**Directions for this task**: Wherever the word "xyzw" turns up in a line of the entries, copy that line.

**Provided data**:

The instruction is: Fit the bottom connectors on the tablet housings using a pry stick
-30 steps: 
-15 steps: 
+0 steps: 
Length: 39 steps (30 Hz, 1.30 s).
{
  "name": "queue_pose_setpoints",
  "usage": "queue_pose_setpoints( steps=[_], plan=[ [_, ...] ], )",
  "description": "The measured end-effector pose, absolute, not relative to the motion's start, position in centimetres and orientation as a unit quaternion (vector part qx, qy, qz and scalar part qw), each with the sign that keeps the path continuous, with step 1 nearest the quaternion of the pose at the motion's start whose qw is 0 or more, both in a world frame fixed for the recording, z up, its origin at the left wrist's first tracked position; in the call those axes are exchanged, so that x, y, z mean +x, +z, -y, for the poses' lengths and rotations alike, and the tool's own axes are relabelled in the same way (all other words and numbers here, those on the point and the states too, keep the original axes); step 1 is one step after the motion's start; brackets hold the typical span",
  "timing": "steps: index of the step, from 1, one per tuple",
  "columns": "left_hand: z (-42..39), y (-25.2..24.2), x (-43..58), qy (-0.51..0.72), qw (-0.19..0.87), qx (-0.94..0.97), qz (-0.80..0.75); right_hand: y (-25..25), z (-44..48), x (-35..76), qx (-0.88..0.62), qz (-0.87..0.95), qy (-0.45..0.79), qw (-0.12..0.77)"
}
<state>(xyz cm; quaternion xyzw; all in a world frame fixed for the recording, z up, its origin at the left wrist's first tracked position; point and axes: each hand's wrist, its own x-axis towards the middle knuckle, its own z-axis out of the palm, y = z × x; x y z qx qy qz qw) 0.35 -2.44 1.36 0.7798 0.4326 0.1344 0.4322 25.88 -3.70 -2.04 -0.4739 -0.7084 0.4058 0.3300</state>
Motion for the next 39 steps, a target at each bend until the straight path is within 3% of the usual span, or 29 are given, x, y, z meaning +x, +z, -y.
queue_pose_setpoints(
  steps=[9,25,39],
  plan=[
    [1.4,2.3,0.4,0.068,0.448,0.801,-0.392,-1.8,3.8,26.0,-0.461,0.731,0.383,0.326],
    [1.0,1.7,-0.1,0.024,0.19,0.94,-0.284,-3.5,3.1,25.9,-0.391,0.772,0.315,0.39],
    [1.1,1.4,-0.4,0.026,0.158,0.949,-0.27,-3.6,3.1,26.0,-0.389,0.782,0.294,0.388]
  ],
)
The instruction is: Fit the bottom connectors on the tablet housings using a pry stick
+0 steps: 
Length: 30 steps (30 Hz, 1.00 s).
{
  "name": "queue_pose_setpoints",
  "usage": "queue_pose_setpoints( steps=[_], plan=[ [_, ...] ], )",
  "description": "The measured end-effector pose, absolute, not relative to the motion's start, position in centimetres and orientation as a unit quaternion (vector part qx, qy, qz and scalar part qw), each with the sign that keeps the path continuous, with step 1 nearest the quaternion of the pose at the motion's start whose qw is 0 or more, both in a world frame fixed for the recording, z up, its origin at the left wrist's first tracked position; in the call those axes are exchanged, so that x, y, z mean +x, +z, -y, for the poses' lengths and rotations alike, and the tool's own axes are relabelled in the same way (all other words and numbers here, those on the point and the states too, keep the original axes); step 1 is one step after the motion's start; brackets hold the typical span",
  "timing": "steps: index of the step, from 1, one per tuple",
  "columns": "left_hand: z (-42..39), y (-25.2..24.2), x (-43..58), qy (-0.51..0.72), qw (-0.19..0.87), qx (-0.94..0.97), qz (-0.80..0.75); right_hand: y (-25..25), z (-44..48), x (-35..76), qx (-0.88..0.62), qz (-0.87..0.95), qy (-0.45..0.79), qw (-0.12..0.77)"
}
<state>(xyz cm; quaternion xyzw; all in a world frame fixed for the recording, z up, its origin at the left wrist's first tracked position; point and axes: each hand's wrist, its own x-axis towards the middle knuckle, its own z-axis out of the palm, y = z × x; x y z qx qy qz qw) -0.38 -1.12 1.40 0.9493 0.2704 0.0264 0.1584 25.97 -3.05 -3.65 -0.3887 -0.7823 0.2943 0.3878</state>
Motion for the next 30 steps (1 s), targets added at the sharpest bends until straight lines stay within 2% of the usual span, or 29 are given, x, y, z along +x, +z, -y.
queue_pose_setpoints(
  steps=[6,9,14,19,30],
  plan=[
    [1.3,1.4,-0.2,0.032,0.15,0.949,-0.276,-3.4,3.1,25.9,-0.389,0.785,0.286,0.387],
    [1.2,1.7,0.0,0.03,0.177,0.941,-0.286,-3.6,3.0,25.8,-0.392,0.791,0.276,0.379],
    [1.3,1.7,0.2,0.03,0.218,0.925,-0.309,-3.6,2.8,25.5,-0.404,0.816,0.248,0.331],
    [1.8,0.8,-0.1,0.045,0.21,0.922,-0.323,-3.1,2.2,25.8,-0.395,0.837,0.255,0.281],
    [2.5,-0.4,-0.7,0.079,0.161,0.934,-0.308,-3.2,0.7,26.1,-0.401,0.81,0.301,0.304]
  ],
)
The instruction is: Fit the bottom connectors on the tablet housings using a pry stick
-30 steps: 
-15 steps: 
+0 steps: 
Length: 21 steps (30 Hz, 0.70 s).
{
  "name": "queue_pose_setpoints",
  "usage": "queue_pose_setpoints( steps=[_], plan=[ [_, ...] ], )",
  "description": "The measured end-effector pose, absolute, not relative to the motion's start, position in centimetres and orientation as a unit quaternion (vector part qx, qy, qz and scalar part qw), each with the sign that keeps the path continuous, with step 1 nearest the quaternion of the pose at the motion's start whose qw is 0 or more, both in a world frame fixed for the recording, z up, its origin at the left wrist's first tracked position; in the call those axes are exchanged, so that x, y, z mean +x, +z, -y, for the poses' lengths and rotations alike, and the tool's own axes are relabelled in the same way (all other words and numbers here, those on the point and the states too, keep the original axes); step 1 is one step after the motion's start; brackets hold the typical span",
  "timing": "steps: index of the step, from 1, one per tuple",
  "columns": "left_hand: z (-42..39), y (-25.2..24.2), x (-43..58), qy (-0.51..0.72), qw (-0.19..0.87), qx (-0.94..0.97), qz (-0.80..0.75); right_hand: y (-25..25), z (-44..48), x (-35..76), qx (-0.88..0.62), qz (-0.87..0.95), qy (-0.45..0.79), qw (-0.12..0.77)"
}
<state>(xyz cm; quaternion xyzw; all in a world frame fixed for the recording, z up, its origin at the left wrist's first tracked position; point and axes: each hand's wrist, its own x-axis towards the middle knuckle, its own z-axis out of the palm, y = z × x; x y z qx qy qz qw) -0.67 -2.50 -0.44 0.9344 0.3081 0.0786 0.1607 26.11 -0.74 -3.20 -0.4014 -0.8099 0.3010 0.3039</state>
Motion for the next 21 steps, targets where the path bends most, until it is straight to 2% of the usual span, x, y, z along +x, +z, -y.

**Result**:
<state>(xyz cm; quaternion xyzw; all in a world frame fixed for the recording, z up, its origin at the left wrist's first tracked position; point and axes: each hand's wrist, its own x-axis towards the middle knuckle, its own z-axis out of the palm, y = z × x; x y z qx qy qz qw) 0.35 -2.44 1.36 0.7798 0.4326 0.1344 0.4322 25.88 -3.70 -2.04 -0.4739 -0.7084 0.4058 0.3300</state>
<state>(xyz cm; quaternion xyzw; all in a world frame fixed for the recording, z up, its origin at the left wrist's first tracked position; point and axes: each hand's wrist, its own x-axis towards the middle knuckle, its own z-axis out of the palm, y = z × x; x y z qx qy qz qw) -0.38 -1.12 1.40 0.9493 0.2704 0.0264 0.1584 25.97 -3.05 -3.65 -0.3887 -0.7823 0.2943 0.3878</state>
<state>(xyz cm; quaternion xyzw; all in a world frame fixed for the recording, z up, its origin at the left wrist's first tracked position; point and axes: each hand's wrist, its own x-axis towards the middle knuckle, its own z-axis out of the palm, y = z × x; x y z qx qy qz qw) -0.67 -2.50 -0.44 0.9344 0.3081 0.0786 0.1607 26.11 -0.74 -3.20 -0.4014 -0.8099 0.3010 0.3039</state>

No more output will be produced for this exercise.